Alice Dailey

My primary field of study is early modern literature, with a secondary field in literature of the Middle Ages. My research coheres around a broad set of questions about how stories of violence are told and retold. I’m interested in the literary structures that organize and rehearse acts of violence, especially structures that rely on the audience’s recognition of an old death in a new form. In particular, my work looks at sixteenth- and seventeenth-century reiterations of historical, literary, and religious scenes of violence that are inherited from earlier models, be they biblical, patristic, medieval, or relatively contemporary. My work considers the forms reiteration takes in the context of discrete historical moments of literary production, considering how both sedimented and emerging literary structures exert constitutive pressure over historical events.

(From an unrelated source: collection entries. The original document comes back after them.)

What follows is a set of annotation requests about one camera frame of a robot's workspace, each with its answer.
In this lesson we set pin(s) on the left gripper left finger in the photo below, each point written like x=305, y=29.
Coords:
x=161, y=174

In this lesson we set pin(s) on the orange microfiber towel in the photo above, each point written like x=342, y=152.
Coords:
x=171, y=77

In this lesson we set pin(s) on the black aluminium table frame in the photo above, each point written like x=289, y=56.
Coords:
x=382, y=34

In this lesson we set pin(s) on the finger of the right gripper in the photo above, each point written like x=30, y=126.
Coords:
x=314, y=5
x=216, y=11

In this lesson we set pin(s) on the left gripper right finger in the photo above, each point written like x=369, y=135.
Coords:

These interests have led to two main projects focused on rather disparate literary materials. The first is a forthcoming book, The English Martyr from Reformation to Revolution, which studies the development of English martyrological literature from the late Middle Ages to the execution of King Charles I in 1649. This book considers how the martyrological form—traditionally defined by strict paradigm repetition—attempts to reconcile the broad range of individuals, beliefs, and persecutions seeking legitimation through martyrdom during the tumultuous period of the English Reformation. My current research project focuses on Shakespeare’s English chronicle plays. This work brings together theories of performance, memory, trauma, and somatics to think about the representation of dead, dismembered, and remembered historical bodies on the early modern stage. These two projects likewise summarize my principal teaching areas: hagiography and martyrology, religious polemics of the Reformation and Counter-Reformation, medieval Passion drama, Shakespeare and his contemporaries, and Shakespeare in performance.